Minimum number of marked squares on $n × n$ board
Consider an infinite checkerboard with squares labelled by pairs of integers and mark every square whose indices satisfy $$(i,j) \equiv (0,0) \pmod{4}$$ $$(i,j) \equiv (0,1) \pmod{4}$$ $$(i,j) \equiv (2,2) \pmod{4}$$ $$(i,j) \equiv (2,3) \pmod{4}$$ This provides a marking of the infinite board with the desired property such that every fourth square is marked. Thus we have that $$\lim_{n\rightarrow \infty} \frac{N}{n^2} = \frac{1}{4}$$ which is clearly the best possible asymptotic result.

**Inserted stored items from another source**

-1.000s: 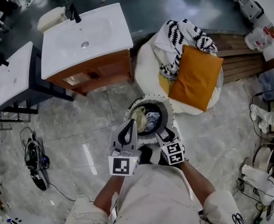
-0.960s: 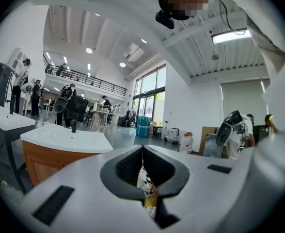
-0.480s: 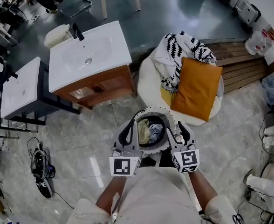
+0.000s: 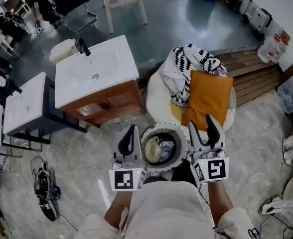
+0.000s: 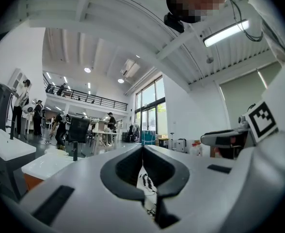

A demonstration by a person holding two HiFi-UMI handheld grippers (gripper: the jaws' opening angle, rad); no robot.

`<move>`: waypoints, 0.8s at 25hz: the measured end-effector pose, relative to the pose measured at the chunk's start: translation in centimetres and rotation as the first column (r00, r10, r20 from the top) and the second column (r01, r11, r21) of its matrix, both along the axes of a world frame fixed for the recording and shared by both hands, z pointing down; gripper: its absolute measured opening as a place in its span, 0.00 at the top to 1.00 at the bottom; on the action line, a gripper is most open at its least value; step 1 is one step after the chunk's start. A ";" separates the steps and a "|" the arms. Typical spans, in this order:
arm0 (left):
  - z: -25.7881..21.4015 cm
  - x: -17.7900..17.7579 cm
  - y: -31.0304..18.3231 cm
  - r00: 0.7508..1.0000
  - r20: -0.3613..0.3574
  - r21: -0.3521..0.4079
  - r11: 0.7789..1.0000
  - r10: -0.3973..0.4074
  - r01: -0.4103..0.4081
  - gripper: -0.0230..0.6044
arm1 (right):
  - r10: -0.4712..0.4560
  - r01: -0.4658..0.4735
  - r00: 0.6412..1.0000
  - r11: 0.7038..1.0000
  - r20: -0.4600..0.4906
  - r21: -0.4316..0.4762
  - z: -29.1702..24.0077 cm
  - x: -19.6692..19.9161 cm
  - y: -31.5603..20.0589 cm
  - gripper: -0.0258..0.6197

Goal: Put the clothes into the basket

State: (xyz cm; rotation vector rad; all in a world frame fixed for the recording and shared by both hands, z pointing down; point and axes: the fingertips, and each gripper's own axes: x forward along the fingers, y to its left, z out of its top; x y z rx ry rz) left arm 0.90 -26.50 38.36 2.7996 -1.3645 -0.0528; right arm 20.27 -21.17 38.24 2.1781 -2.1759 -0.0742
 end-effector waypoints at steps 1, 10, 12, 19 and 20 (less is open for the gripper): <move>-0.4 -0.1 -0.1 1.000 0.001 0.006 1.000 0.001 -0.001 0.95 | 0.013 -0.013 1.000 1.000 -0.003 0.022 -1.0 0.3 0.1 0.64; -2.9 -0.9 -0.2 1.000 0.014 0.064 0.998 -0.007 0.006 0.95 | 0.071 -0.069 0.997 0.994 -0.028 0.088 -4.3 1.1 0.4 0.63; -3.1 -1.1 -0.2 1.000 0.012 0.068 0.998 -0.010 0.009 0.96 | 0.078 -0.076 0.997 0.993 -0.024 0.090 -4.4 1.1 0.6 0.64; -3.3 -1.6 0.0 1.000 0.011 0.073 0.997 -0.018 0.017 0.96 | 0.118 -0.116 0.993 0.987 -0.014 0.107 -4.5 1.4 1.1 0.88; -3.4 -1.7 0.1 1.000 0.012 0.075 0.997 -0.017 0.016 0.96 | 0.119 -0.117 0.993 0.987 -0.010 0.107 -4.5 1.4 1.2 0.92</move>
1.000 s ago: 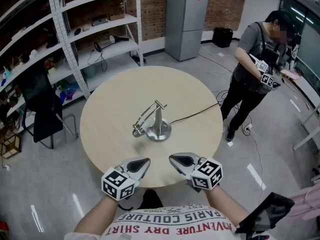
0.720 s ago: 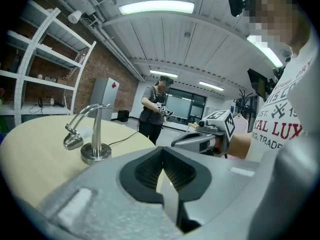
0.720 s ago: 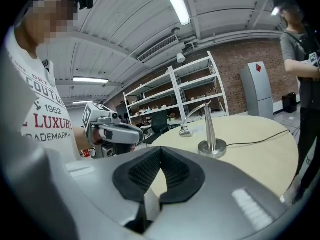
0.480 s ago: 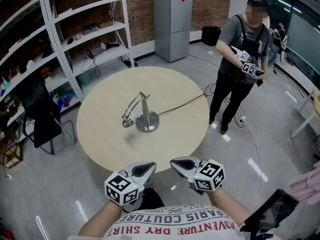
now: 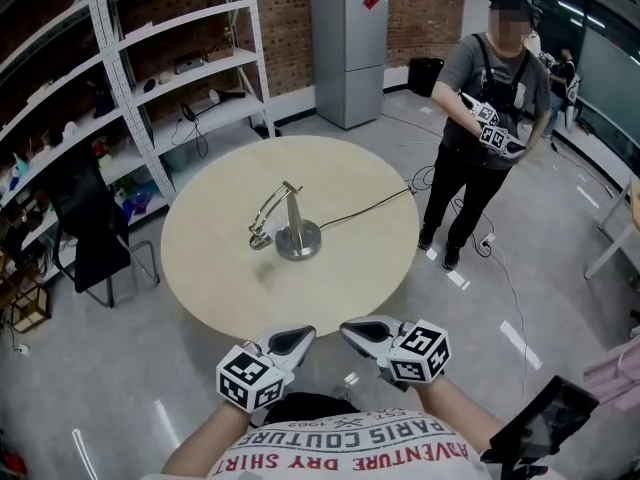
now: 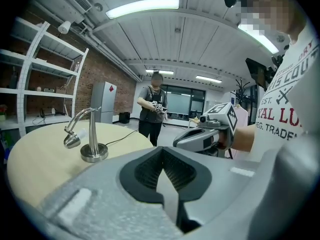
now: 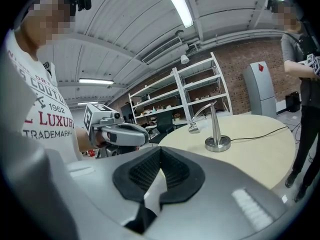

In fact the value of N is n(n+2)/4. The full solution can be found here. http://www.cs.cornell.edu/~asdas/imo/imo/isoln/isoln993.html
jwsiegel has already provided both an asymptotic answer to the original question, and a link to a closed-form solution. I will address the Juan's question in the comments on jwsiegel's answer and Jens's follow-up question in the original post.
In answer to Juan's question, "For even n, this is better, but does this work if n is odd?":
Nothing in jwsiegel's asymptotic result makes any assumption on the parity of $n$. His answer provides a covering of the infinite plane which satisfies the rules given in the original post. When this marking is restricted to an $n \times n$ board, you get a marking of the board in which every interior square is adjacent to a marked board, with roughly a forth of the squares marked (exactly 1/4 if $n$ is a multiple of 4). To then cover the boundary as well, you need to add no more than $4(n-1)$ additional squares. When $n$ approaches infinity, this contribution becomes negligible, so we get that, for $n$ large, his covering of the board requires about a quarter of the squares to be marked. Since each square is adjacent to at most 4 other squares, it follows that this result is asymptotically optimal.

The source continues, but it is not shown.